To test the validity of a windowless extrapolation chamber used to measure surface dose rate from planar ophthalmic applicators and to compare different Monte Carlo based codes for deriving correction factors.


Dose rate measurements were performed using a windowless, planar extrapolation chamber with a 90Sr/90Y Tracerlab RA-1 ophthalmic applicator previously calibrated at the National Institute of Standards and Technology (NIST). Capacitance measurements were performed to estimate the initial air gap width between the source face and collecting electrode. Current was measured as a function of air gap, and Bragg-Gray cavity theory was used to calculate the absorbed dose rate to water. To determine correction factors for backscatter, divergence, and attenuation from the Mylar entrance window found in the NIST extrapolation chamber, both EGSnrc Monte Carlo user code and Monte Carlo N-Particle Transport Code (MCNP) were utilized. Simulation results were compared with experimental current readings from the windowless extrapolation chamber as a function of air gap. Additionally, measured dose rate values were compared with the expected result from the NIST source calibration to test the validity of the windowless chamber design.

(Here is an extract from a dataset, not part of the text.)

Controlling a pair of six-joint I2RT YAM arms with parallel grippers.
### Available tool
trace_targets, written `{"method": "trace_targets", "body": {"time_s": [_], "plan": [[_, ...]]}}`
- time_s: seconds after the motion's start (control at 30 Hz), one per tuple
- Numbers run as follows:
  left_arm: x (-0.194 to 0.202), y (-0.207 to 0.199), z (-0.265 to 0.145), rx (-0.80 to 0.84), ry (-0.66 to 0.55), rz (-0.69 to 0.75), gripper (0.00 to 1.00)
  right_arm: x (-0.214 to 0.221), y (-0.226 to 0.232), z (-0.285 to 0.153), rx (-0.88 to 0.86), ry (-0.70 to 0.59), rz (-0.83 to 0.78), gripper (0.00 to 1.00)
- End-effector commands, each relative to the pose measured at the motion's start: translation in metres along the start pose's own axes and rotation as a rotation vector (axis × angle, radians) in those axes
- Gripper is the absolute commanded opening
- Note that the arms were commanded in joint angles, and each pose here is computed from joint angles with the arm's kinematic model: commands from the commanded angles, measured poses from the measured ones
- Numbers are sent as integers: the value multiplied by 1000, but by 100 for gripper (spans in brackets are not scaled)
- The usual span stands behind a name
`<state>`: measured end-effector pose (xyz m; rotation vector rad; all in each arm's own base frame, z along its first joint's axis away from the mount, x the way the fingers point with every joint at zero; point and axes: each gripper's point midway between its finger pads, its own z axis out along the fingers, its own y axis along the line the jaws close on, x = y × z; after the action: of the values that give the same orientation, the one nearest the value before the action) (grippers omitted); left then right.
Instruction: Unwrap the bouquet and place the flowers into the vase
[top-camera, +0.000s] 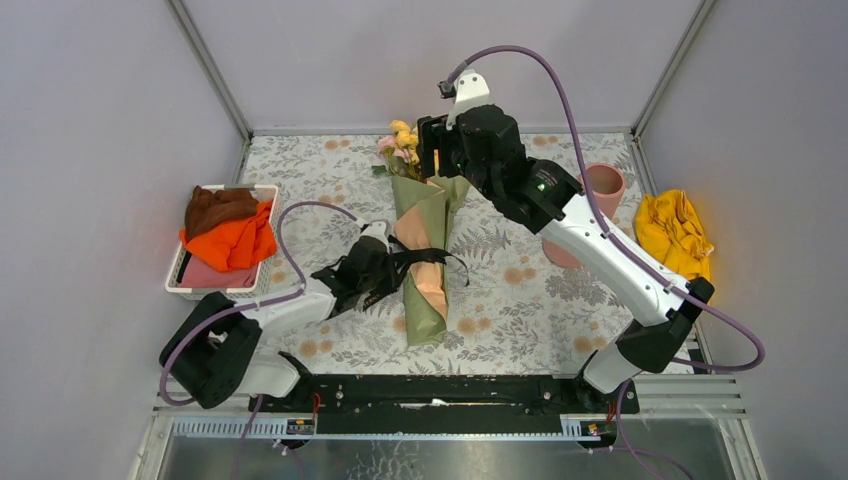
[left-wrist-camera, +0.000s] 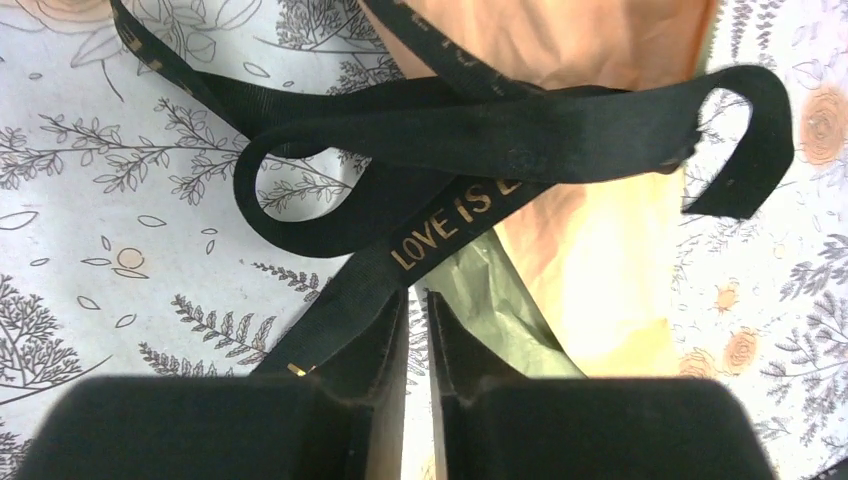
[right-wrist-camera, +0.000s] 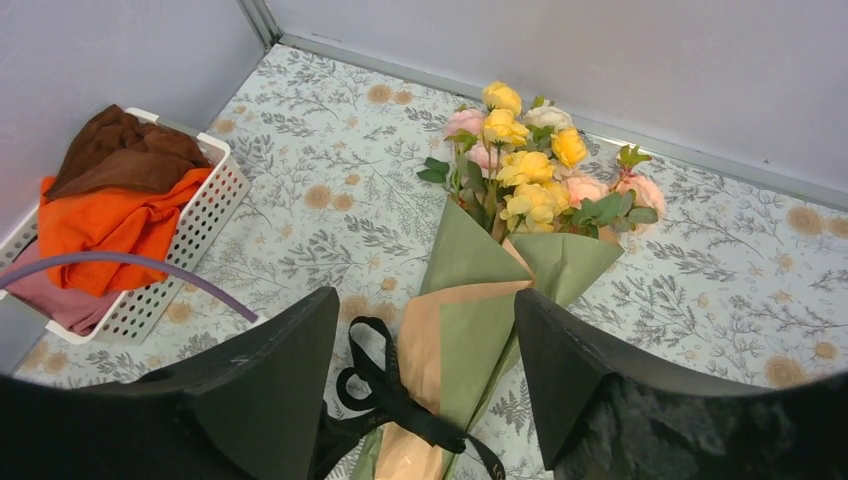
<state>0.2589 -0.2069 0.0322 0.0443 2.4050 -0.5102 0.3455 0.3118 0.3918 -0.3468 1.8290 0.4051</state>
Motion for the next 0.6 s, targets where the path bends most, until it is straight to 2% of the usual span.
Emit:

Better agreement was seen between EGSnrc simulated dose results and experimental current readings at very small air gaps (<100 µm) for the windowless extrapolation chamber, while MCNP results demonstrated divergence at these small gap widths. Three separate dose rate measurements were performed with the RA-1 applicator. The average observed difference from the expected result based on the NIST calibration was −1.88% with a statistical standard deviation of 0.39% (k=1).


EGSnrc user code will be used during future work to derive correction factors for extrapolation chamber measurements. Additionally, experiment results suggest that an entrance window is not needed in order for an extrapolation chamber to provide accurate dose rate measurements for a planar ophthalmic applicator.